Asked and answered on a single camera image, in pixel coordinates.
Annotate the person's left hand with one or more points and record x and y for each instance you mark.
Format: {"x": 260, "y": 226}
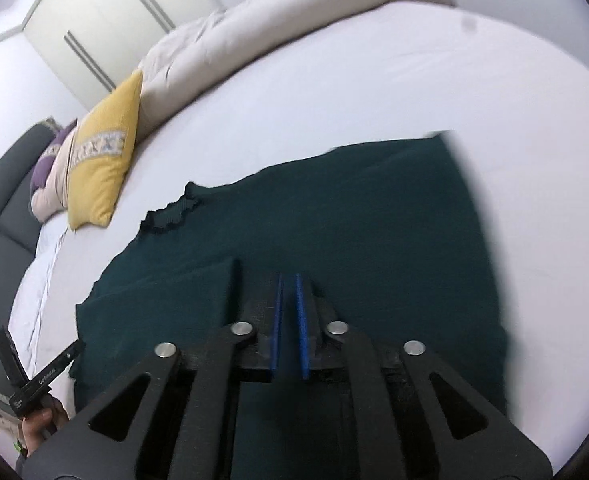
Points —
{"x": 42, "y": 427}

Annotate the purple and beige pillow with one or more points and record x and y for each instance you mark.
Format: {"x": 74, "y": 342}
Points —
{"x": 49, "y": 180}

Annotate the yellow cushion with patterned band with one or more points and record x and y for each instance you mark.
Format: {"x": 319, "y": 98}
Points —
{"x": 102, "y": 175}

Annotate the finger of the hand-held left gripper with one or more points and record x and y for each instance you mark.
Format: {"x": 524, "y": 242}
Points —
{"x": 9, "y": 357}
{"x": 59, "y": 362}

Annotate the dark green knit sweater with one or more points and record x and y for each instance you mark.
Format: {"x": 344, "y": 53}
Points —
{"x": 349, "y": 220}

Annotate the beige duvet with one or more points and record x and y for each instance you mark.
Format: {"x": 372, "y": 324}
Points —
{"x": 224, "y": 50}

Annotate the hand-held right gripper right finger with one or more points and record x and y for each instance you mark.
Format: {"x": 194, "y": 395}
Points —
{"x": 302, "y": 330}

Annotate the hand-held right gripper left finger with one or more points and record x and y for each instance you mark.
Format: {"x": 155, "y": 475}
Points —
{"x": 274, "y": 320}

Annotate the white wardrobe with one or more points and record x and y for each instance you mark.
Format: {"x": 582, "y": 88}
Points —
{"x": 99, "y": 10}

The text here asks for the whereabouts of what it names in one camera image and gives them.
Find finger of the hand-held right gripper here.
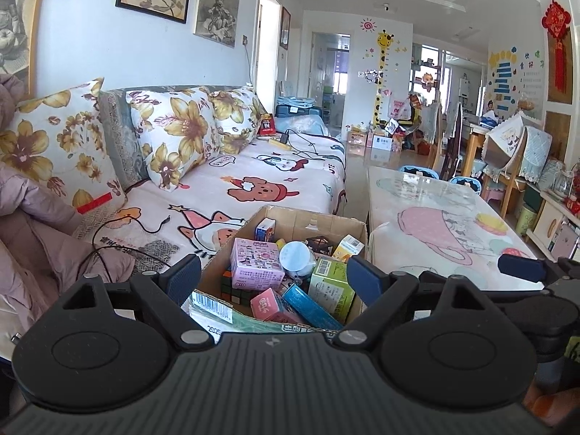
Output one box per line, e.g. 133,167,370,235
497,254,548,284

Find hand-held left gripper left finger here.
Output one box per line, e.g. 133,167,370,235
59,254,215,351

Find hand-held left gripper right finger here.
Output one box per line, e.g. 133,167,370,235
333,255,505,349

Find white and yellow box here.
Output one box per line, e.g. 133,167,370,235
332,234,365,264

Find green medicine box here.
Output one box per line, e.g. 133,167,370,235
309,255,357,322

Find colourful puzzle cube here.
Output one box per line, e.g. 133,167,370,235
220,271,257,315

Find dark space-print cube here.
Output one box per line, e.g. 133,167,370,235
304,236,335,257

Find blue long box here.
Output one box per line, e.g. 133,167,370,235
282,283,344,331

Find pink printed box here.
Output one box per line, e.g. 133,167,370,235
229,238,286,291

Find white suction-cup toy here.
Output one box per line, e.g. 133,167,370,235
278,240,317,278

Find cardboard box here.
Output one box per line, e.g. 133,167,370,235
181,205,369,332

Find small pink box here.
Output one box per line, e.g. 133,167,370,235
250,287,302,324

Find small blue and white box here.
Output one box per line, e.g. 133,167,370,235
254,218,277,242

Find cream cabinet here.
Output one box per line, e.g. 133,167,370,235
526,190,580,264

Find pink metal case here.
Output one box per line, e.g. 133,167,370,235
546,224,578,259

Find green waste bin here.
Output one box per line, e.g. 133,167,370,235
517,204,538,236

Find wooden chair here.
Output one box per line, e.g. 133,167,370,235
498,163,529,218

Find white woven bag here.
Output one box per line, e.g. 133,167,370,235
537,158,560,191

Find light blue quilted cover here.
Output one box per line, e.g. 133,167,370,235
519,126,554,182

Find cartoon printed blanket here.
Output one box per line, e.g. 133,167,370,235
72,133,347,277

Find white lace cloth cover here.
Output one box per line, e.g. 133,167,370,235
482,113,526,168

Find wooden dining table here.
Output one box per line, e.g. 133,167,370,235
462,122,492,177

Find pile of printed cartons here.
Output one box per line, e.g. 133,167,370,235
347,124,395,152

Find floral cushion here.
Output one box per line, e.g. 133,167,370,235
209,86,264,155
0,78,128,218
126,88,223,190

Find chair draped with clothes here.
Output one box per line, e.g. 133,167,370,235
426,100,467,182

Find grey sofa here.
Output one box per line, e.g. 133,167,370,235
0,84,349,282

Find pink padded jacket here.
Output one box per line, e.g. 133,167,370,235
0,72,137,327

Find plastic-wrapped blue bedding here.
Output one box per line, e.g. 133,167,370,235
276,115,329,137

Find white printed plastic bag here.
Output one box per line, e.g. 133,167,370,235
390,95,411,121

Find dark blue suitcase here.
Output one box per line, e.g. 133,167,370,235
276,104,324,130

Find giraffe height chart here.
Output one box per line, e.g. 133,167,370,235
372,29,395,123

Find framed portrait picture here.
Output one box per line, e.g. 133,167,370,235
278,7,291,50

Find child sketch picture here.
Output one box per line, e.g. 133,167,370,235
194,0,241,49

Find large framed sketch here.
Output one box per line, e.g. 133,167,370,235
0,0,50,100

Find black charger cable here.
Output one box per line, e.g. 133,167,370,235
91,215,170,282
281,129,322,159

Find blue paper wall display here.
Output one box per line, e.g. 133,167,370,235
487,47,544,114

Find red knot wall ornament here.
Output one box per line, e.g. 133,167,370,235
541,0,572,96

★ ★ ★ ★

Work item
The response has to be an exact copy of all the data, pictures excluded.

Result
Asked and answered on a single camera image, in pixel coordinates.
Annotate the person's left hand with one or more points and record x and y for each instance you mark.
Format: {"x": 260, "y": 226}
Points —
{"x": 42, "y": 427}

Annotate the purple and beige pillow with one or more points and record x and y for each instance you mark.
Format: {"x": 74, "y": 342}
Points —
{"x": 49, "y": 180}

Annotate the yellow cushion with patterned band with one or more points and record x and y for each instance you mark.
Format: {"x": 319, "y": 98}
Points —
{"x": 102, "y": 175}

Annotate the finger of the hand-held left gripper with one or more points and record x and y for each instance you mark.
Format: {"x": 524, "y": 242}
Points —
{"x": 9, "y": 357}
{"x": 59, "y": 362}

Annotate the dark green knit sweater with one or more points and record x and y for each instance you mark.
Format: {"x": 344, "y": 53}
Points —
{"x": 349, "y": 220}

Annotate the beige duvet with one or more points and record x and y for each instance you mark.
Format: {"x": 372, "y": 324}
Points —
{"x": 224, "y": 50}

Annotate the hand-held right gripper right finger with one or more points and record x and y for each instance you mark.
Format: {"x": 194, "y": 395}
Points —
{"x": 302, "y": 330}

Annotate the hand-held right gripper left finger with one or more points and record x and y for each instance you mark.
Format: {"x": 155, "y": 475}
Points —
{"x": 274, "y": 320}

Annotate the white wardrobe with one or more points and record x and y for each instance you mark.
Format: {"x": 582, "y": 88}
Points —
{"x": 99, "y": 10}

The text here asks for the whereabouts of what it names in one camera image and gives them.
Find finger of the hand-held right gripper here.
Output one box per line, e.g. 133,167,370,235
497,254,548,284

Find hand-held left gripper left finger here.
Output one box per line, e.g. 133,167,370,235
59,254,215,351

Find hand-held left gripper right finger here.
Output one box per line, e.g. 133,167,370,235
333,255,505,349

Find white and yellow box here.
Output one box per line, e.g. 133,167,370,235
332,234,365,264

Find green medicine box here.
Output one box per line, e.g. 133,167,370,235
309,255,357,322

Find colourful puzzle cube here.
Output one box per line, e.g. 133,167,370,235
220,271,257,315

Find dark space-print cube here.
Output one box per line, e.g. 133,167,370,235
304,236,335,257

Find blue long box here.
Output one box per line, e.g. 133,167,370,235
282,283,344,331

Find pink printed box here.
Output one box per line, e.g. 133,167,370,235
229,238,286,291

Find white suction-cup toy here.
Output one box per line, e.g. 133,167,370,235
278,240,317,278

Find cardboard box here.
Output one box per line, e.g. 133,167,370,235
181,205,369,332

Find small pink box here.
Output one box per line, e.g. 133,167,370,235
250,287,302,324

Find small blue and white box here.
Output one box per line, e.g. 133,167,370,235
254,218,277,242

Find cream cabinet here.
Output one box per line, e.g. 133,167,370,235
526,190,580,264

Find pink metal case here.
Output one box per line, e.g. 133,167,370,235
546,224,578,259

Find green waste bin here.
Output one box per line, e.g. 133,167,370,235
517,204,538,236

Find wooden chair here.
Output one box per line, e.g. 133,167,370,235
498,163,529,218

Find white woven bag here.
Output one box per line, e.g. 133,167,370,235
537,158,560,191

Find light blue quilted cover here.
Output one box per line, e.g. 133,167,370,235
519,126,554,182

Find cartoon printed blanket here.
Output one box per line, e.g. 133,167,370,235
72,133,347,277

Find white lace cloth cover here.
Output one box per line, e.g. 133,167,370,235
482,113,526,168

Find wooden dining table here.
Output one box per line, e.g. 133,167,370,235
462,122,492,177

Find pile of printed cartons here.
Output one box per line, e.g. 133,167,370,235
347,124,395,152

Find floral cushion here.
Output one box per line, e.g. 133,167,370,235
209,86,264,155
0,78,128,218
126,88,223,190

Find chair draped with clothes here.
Output one box per line, e.g. 133,167,370,235
426,100,467,182

Find grey sofa here.
Output one box per line, e.g. 133,167,370,235
0,84,349,282

Find pink padded jacket here.
Output one box per line, e.g. 133,167,370,235
0,72,137,327

Find plastic-wrapped blue bedding here.
Output one box per line, e.g. 133,167,370,235
276,115,329,137

Find white printed plastic bag here.
Output one box per line, e.g. 133,167,370,235
390,95,411,121

Find dark blue suitcase here.
Output one box per line, e.g. 133,167,370,235
276,104,324,130

Find giraffe height chart here.
Output one box per line, e.g. 133,167,370,235
372,29,395,123

Find framed portrait picture here.
Output one box per line, e.g. 133,167,370,235
278,7,291,50

Find child sketch picture here.
Output one box per line, e.g. 133,167,370,235
194,0,241,49

Find large framed sketch here.
Output one box per line, e.g. 133,167,370,235
0,0,50,100

Find black charger cable here.
Output one box per line, e.g. 133,167,370,235
91,215,170,282
281,129,322,159

Find blue paper wall display here.
Output one box per line, e.g. 133,167,370,235
487,47,544,114

Find red knot wall ornament here.
Output one box per line, e.g. 133,167,370,235
541,0,572,96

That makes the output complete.